Below are the records; restate all of them word for word.

MATERIAL PROVIDED: Begin

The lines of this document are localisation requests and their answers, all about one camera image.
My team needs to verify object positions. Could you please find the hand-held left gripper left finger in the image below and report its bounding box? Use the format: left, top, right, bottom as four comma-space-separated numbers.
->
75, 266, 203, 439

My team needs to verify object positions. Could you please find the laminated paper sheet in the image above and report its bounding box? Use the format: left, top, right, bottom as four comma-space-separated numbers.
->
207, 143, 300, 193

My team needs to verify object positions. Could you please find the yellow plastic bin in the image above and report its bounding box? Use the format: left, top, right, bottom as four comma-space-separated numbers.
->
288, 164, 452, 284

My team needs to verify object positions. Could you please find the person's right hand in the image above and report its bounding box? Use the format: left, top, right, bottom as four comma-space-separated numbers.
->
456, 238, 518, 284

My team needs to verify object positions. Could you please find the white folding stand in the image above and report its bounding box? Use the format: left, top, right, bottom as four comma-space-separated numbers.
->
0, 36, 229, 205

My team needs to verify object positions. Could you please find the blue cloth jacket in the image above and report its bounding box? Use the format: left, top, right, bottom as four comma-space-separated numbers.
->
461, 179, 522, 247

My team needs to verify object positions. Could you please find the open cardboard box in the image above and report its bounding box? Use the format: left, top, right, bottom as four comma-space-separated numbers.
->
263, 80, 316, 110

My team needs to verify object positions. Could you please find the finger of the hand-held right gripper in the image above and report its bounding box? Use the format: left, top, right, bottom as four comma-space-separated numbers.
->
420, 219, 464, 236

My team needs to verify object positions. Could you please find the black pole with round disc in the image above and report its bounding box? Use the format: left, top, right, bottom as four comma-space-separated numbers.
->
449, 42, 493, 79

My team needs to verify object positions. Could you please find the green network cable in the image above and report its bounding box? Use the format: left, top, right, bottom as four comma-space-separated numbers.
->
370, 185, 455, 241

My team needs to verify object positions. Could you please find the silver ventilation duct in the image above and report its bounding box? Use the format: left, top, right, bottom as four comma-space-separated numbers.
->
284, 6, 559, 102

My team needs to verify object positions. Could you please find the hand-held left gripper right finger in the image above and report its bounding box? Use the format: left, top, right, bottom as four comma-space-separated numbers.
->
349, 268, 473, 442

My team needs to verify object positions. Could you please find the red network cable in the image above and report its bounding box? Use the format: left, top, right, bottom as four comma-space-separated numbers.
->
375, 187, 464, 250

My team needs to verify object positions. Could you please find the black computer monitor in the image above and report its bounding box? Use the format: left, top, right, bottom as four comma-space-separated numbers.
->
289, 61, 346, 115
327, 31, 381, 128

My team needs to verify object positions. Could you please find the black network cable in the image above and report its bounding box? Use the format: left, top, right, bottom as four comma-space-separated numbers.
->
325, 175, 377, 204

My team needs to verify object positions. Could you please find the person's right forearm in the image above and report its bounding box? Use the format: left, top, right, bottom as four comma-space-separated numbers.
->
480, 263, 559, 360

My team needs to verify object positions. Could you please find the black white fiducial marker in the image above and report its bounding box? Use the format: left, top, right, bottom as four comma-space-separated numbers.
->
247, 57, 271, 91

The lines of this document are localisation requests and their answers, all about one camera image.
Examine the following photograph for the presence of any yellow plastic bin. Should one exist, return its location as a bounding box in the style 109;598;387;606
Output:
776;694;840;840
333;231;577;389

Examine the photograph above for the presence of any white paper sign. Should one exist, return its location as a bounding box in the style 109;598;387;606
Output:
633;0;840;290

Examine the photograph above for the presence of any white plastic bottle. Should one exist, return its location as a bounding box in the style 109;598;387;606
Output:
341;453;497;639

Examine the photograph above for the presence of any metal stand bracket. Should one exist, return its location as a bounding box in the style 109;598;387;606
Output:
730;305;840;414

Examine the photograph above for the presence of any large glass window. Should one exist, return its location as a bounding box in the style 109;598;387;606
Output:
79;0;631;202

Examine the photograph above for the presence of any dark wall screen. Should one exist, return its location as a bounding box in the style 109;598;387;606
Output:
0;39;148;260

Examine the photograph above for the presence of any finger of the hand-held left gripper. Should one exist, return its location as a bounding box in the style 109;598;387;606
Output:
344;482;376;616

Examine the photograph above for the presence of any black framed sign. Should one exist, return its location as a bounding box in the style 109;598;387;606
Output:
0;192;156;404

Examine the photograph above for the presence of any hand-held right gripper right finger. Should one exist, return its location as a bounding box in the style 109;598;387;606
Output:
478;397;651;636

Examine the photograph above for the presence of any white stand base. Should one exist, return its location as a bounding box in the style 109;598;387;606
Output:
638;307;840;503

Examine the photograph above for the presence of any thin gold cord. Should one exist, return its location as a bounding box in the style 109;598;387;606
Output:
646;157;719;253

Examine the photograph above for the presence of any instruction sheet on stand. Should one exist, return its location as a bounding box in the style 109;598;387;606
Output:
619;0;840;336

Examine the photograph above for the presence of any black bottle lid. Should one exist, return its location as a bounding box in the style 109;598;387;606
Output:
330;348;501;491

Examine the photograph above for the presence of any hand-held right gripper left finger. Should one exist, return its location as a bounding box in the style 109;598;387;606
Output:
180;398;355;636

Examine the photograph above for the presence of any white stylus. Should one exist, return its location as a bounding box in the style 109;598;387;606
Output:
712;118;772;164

MATERIAL PROVIDED: End

_ANSWER TO THIS TASK_:
The lines of this document are localisation requests and their answers, all about one camera image.
My team needs to verify object positions. Could you please find the hand-held left gripper left finger in the image below and report its bounding box? Use the format: left, top, right, bottom as four comma-space-separated numbers.
->
75, 266, 203, 439

My team needs to verify object positions. Could you please find the laminated paper sheet in the image above and report its bounding box? Use the format: left, top, right, bottom as four comma-space-separated numbers.
->
207, 143, 300, 193

My team needs to verify object positions. Could you please find the yellow plastic bin in the image above and report its bounding box? Use the format: left, top, right, bottom as four comma-space-separated numbers.
->
288, 164, 452, 284

My team needs to verify object positions. Could you please find the person's right hand in the image above and report its bounding box? Use the format: left, top, right, bottom as four comma-space-separated numbers.
->
456, 238, 518, 284

My team needs to verify object positions. Could you please find the white folding stand in the image above and report its bounding box? Use the format: left, top, right, bottom as four comma-space-separated numbers.
->
0, 36, 229, 205

My team needs to verify object positions. Could you please find the blue cloth jacket in the image above and report its bounding box? Use the format: left, top, right, bottom as four comma-space-separated numbers.
->
461, 179, 522, 247

My team needs to verify object positions. Could you please find the open cardboard box in the image above and report its bounding box? Use the format: left, top, right, bottom as four comma-space-separated numbers.
->
263, 80, 316, 110

My team needs to verify object positions. Could you please find the finger of the hand-held right gripper in the image above and report its bounding box? Use the format: left, top, right, bottom as four comma-space-separated numbers.
->
420, 219, 464, 236

My team needs to verify object positions. Could you please find the black pole with round disc in the image above and report its bounding box? Use the format: left, top, right, bottom as four comma-space-separated numbers.
->
449, 42, 493, 79

My team needs to verify object positions. Could you please find the green network cable in the image above and report its bounding box? Use the format: left, top, right, bottom as four comma-space-separated numbers.
->
370, 185, 455, 241

My team needs to verify object positions. Could you please find the silver ventilation duct in the image above and report its bounding box? Use the format: left, top, right, bottom as four comma-space-separated numbers.
->
284, 6, 559, 102

My team needs to verify object positions. Could you please find the hand-held left gripper right finger in the image above and report its bounding box? Use the format: left, top, right, bottom as four comma-space-separated numbers.
->
349, 268, 473, 442

My team needs to verify object positions. Could you please find the red network cable in the image above and report its bounding box? Use the format: left, top, right, bottom as four comma-space-separated numbers.
->
375, 187, 464, 250

My team needs to verify object positions. Could you please find the black computer monitor in the image above and report its bounding box? Use the format: left, top, right, bottom as four comma-space-separated numbers.
->
289, 61, 346, 115
327, 31, 381, 128

My team needs to verify object positions. Could you please find the black network cable in the image above and report its bounding box? Use the format: left, top, right, bottom as four comma-space-separated numbers.
->
325, 175, 377, 204

My team needs to verify object positions. Could you please find the person's right forearm in the image above and report its bounding box? Use the format: left, top, right, bottom as four comma-space-separated numbers.
->
480, 263, 559, 360

My team needs to verify object positions. Could you please find the black white fiducial marker in the image above and report its bounding box? Use the format: left, top, right, bottom as four comma-space-separated numbers.
->
247, 57, 271, 91

The lines of this document are localisation requests and their answers, all about one camera image.
Examine the following photograph for the presence of any yellow plastic bin. Should one exist, return its location as a bounding box in the style 109;598;387;606
Output:
776;694;840;840
333;231;577;389

Examine the photograph above for the presence of any white paper sign. Should one exist, return its location as a bounding box in the style 109;598;387;606
Output:
633;0;840;290

Examine the photograph above for the presence of any white plastic bottle. Should one exist, return its location as a bounding box in the style 109;598;387;606
Output:
341;453;497;639

Examine the photograph above for the presence of any metal stand bracket. Should one exist, return its location as a bounding box in the style 109;598;387;606
Output:
730;305;840;414

Examine the photograph above for the presence of any large glass window. Should one exist, return its location as a bounding box in the style 109;598;387;606
Output:
79;0;631;202

Examine the photograph above for the presence of any dark wall screen. Should one exist, return its location as a bounding box in the style 109;598;387;606
Output:
0;39;148;260

Examine the photograph above for the presence of any finger of the hand-held left gripper. Should one exist, return its location as a bounding box in the style 109;598;387;606
Output:
344;482;376;616

Examine the photograph above for the presence of any black framed sign. Should one exist, return its location as a bounding box in the style 109;598;387;606
Output:
0;192;156;404

Examine the photograph above for the presence of any hand-held right gripper right finger. Should one exist, return its location as a bounding box in the style 109;598;387;606
Output:
478;397;651;636

Examine the photograph above for the presence of any white stand base. Should one exist, return its location as a bounding box in the style 109;598;387;606
Output:
638;307;840;503

Examine the photograph above for the presence of any thin gold cord. Should one exist, return its location as a bounding box in the style 109;598;387;606
Output:
646;157;719;253

Examine the photograph above for the presence of any instruction sheet on stand. Should one exist, return its location as a bounding box in the style 109;598;387;606
Output:
619;0;840;336

Examine the photograph above for the presence of any black bottle lid. Should one exist, return its location as a bounding box in the style 109;598;387;606
Output:
330;348;501;491

Examine the photograph above for the presence of any hand-held right gripper left finger. Should one exist, return its location as a bounding box in the style 109;598;387;606
Output:
180;398;355;636

Examine the photograph above for the presence of any white stylus. Should one exist, return its location as a bounding box in the style 109;598;387;606
Output:
712;118;772;164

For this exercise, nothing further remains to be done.